» **Task statement**: Check each line of the listing for the string "pixel". Copy those where it appears.
== Segment start ==
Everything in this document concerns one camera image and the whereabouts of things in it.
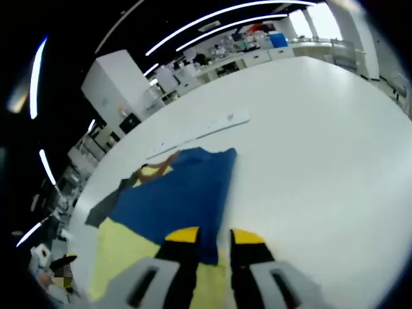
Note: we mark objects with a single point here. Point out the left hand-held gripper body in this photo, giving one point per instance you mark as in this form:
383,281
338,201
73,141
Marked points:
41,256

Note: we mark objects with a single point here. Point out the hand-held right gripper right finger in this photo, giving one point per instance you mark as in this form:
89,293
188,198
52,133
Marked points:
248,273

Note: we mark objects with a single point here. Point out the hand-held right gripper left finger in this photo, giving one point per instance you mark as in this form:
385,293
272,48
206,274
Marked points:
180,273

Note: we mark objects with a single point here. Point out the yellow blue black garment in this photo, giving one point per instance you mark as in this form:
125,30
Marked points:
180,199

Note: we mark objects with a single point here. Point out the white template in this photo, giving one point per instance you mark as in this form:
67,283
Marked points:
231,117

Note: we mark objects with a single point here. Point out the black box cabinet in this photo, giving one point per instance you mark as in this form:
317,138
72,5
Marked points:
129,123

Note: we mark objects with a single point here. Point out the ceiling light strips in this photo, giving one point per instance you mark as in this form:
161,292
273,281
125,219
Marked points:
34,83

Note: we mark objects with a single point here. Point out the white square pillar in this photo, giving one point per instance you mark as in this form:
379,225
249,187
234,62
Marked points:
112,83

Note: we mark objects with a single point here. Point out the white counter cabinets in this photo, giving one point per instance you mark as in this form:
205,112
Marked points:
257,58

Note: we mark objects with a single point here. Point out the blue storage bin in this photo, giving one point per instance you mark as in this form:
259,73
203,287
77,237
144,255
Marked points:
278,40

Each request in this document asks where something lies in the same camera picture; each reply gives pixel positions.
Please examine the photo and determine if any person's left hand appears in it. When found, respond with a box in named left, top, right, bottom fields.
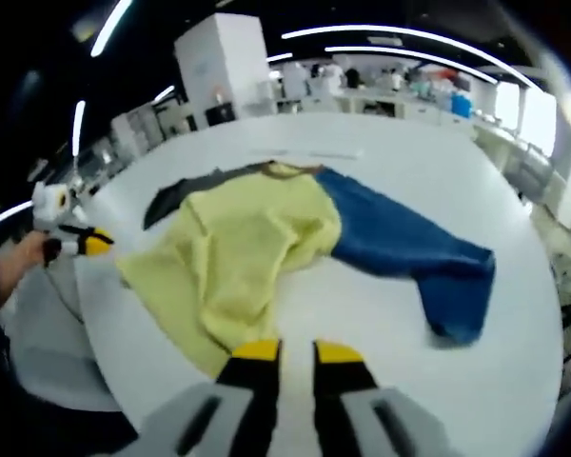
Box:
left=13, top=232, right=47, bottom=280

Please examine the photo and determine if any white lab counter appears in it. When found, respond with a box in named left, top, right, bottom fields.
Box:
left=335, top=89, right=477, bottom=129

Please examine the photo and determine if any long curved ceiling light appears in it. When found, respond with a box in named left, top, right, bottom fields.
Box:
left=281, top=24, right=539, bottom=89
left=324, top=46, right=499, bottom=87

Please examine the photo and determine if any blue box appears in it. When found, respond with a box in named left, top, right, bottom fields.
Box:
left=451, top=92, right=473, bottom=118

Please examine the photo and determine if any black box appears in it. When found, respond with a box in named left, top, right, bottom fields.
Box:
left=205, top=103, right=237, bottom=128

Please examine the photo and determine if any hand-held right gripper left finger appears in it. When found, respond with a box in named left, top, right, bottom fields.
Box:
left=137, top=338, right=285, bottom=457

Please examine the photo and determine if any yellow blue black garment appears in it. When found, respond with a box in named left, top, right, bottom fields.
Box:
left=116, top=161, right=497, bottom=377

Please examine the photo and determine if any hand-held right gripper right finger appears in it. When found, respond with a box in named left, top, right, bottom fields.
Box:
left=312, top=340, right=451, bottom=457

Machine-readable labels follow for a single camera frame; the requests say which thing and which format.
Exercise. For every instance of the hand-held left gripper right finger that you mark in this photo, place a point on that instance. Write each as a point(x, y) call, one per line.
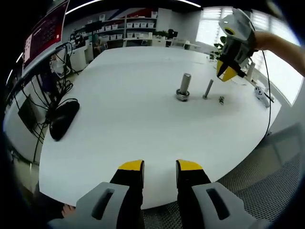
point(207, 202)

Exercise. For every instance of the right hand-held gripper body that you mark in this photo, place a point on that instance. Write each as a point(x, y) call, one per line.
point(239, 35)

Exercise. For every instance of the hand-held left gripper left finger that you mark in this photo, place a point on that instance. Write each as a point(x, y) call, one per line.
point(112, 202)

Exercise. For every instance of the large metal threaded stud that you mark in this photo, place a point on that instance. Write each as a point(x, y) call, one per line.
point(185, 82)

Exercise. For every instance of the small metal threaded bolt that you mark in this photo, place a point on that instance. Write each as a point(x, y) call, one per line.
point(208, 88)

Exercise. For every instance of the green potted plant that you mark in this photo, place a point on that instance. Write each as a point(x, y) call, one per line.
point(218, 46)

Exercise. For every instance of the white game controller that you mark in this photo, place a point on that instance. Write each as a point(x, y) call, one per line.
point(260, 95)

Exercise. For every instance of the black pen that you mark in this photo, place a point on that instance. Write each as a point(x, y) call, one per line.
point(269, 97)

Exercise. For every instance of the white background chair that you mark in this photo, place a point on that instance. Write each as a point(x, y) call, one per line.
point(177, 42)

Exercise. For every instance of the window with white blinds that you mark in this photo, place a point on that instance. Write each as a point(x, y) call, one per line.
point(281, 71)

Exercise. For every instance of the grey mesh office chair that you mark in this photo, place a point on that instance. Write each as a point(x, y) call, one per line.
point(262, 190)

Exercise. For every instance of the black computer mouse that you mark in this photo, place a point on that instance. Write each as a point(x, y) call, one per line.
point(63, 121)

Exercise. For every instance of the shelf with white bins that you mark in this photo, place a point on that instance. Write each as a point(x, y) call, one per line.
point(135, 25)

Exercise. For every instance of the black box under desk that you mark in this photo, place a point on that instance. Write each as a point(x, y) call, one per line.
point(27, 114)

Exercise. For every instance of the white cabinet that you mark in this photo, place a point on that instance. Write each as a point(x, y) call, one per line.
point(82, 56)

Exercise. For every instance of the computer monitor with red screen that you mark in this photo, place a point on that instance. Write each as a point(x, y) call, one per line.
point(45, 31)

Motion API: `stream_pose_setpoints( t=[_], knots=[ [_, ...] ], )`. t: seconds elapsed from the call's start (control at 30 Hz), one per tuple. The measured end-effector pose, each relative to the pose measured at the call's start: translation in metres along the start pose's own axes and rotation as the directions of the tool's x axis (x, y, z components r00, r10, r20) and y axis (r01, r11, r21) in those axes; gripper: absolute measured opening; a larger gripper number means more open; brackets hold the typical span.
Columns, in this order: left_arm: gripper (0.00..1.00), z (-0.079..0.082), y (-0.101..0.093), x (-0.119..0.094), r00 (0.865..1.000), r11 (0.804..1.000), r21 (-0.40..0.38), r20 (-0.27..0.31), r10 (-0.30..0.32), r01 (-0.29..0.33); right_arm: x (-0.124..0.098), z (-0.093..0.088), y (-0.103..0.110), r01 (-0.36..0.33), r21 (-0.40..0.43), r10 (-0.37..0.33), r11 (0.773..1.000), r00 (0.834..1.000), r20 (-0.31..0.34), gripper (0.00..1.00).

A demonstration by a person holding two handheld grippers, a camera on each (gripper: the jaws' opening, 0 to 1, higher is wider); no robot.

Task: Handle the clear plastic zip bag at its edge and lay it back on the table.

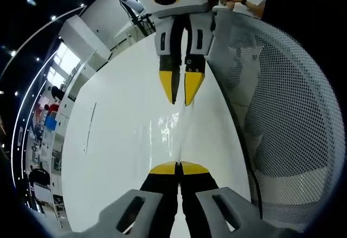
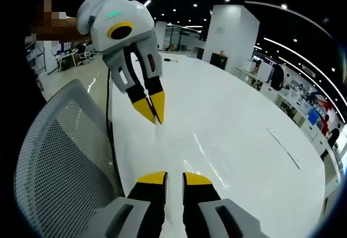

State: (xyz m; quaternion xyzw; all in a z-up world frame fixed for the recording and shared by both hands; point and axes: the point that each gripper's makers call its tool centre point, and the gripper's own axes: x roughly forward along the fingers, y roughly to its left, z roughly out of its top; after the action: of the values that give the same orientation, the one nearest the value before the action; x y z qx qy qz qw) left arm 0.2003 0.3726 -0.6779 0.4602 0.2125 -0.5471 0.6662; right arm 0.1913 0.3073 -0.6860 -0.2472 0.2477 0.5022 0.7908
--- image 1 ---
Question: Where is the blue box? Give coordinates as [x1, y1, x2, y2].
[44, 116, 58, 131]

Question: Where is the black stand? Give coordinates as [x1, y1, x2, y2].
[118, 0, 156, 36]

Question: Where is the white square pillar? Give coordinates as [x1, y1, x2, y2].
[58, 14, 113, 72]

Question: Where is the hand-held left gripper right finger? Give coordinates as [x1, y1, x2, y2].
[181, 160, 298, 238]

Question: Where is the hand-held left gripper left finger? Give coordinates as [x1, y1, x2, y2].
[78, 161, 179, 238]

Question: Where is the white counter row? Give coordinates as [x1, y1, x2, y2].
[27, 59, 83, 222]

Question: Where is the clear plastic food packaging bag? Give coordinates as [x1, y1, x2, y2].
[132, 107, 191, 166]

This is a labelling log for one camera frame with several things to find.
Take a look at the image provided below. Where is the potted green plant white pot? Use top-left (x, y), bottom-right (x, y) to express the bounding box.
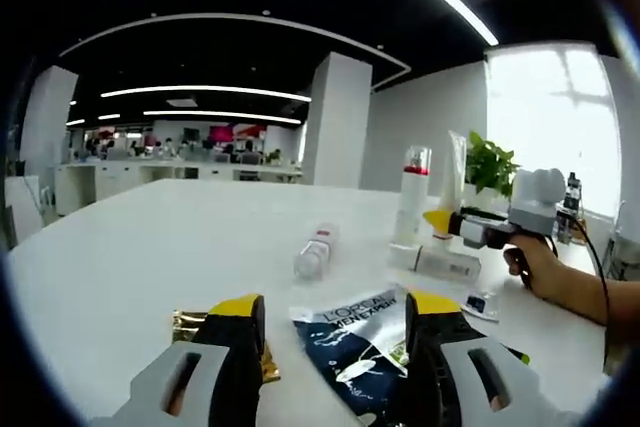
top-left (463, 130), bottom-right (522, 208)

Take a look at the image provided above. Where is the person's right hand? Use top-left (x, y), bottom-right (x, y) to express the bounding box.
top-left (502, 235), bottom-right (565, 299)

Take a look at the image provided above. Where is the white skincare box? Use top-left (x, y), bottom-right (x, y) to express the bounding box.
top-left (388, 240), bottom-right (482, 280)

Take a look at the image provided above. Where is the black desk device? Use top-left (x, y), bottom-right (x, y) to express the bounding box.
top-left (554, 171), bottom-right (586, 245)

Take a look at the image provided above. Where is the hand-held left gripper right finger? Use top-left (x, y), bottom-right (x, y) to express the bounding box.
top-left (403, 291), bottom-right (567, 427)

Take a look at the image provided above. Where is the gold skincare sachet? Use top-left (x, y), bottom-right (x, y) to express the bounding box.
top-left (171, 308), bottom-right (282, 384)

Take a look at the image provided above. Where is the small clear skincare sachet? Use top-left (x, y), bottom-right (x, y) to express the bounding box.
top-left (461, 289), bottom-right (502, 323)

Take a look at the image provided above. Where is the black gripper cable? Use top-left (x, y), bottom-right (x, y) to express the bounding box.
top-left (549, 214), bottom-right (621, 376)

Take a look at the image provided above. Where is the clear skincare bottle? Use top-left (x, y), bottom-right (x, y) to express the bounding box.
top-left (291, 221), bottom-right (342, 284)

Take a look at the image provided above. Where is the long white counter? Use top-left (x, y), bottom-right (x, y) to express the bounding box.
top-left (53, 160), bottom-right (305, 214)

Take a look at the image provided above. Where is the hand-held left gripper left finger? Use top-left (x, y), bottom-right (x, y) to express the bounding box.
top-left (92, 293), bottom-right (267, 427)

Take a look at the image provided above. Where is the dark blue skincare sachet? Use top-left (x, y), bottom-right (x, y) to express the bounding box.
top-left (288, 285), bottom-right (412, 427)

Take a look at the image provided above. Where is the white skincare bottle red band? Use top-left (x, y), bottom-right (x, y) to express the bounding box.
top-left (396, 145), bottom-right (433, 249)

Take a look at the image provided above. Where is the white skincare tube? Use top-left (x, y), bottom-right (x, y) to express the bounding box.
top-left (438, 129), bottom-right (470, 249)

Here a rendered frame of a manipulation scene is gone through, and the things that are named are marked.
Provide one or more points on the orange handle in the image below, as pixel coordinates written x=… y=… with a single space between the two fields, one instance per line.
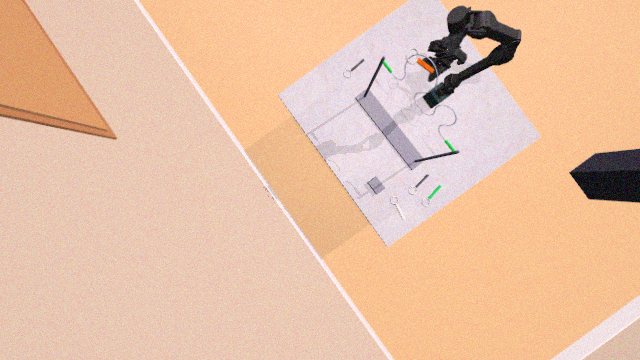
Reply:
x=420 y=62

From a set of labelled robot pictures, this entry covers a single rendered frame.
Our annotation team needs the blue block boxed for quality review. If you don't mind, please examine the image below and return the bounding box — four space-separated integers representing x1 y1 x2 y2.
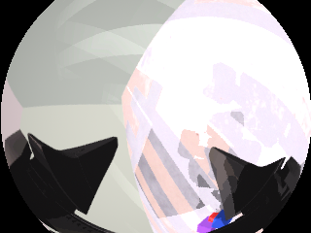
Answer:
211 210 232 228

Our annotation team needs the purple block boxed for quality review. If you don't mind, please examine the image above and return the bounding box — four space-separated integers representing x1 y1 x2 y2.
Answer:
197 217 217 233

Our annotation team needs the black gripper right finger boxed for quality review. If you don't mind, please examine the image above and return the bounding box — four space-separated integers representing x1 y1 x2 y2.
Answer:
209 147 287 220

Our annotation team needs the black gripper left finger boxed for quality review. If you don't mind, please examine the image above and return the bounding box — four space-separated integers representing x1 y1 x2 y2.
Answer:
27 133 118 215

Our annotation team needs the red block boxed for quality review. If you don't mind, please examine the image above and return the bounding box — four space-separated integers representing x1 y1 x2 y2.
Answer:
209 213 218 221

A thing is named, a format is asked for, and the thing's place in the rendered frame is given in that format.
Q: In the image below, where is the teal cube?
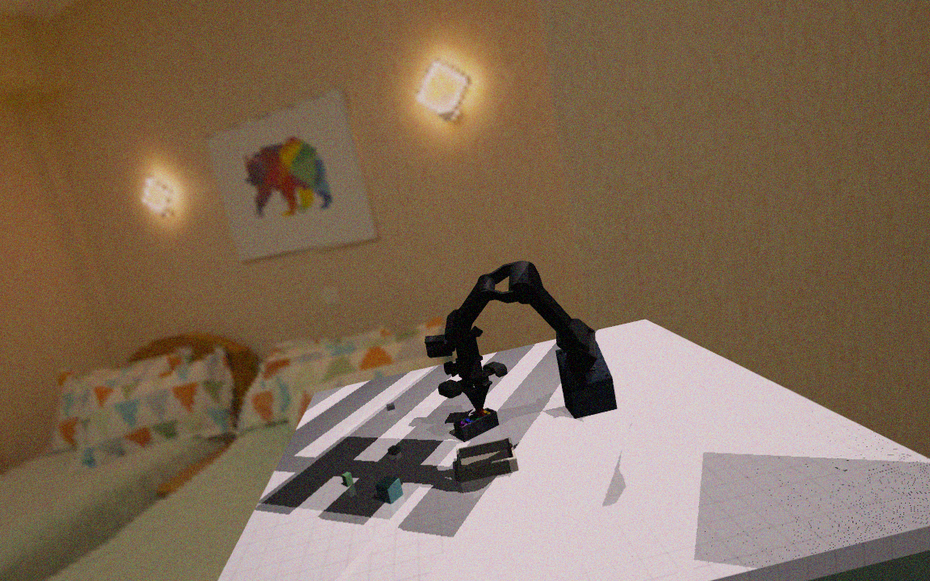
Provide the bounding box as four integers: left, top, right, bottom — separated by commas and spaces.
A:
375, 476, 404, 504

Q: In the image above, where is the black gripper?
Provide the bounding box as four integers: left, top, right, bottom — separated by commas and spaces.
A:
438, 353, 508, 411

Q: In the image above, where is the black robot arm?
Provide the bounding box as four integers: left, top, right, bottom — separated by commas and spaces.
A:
== Segment end ==
» **Answer area**:
Each request in this document asks where something lies in the same camera picture; each reply gives pixel positions.
Provide one or more points on the orange handle in the image below, as pixel coordinates written x=… y=… with a single space between the two fields, one instance per line.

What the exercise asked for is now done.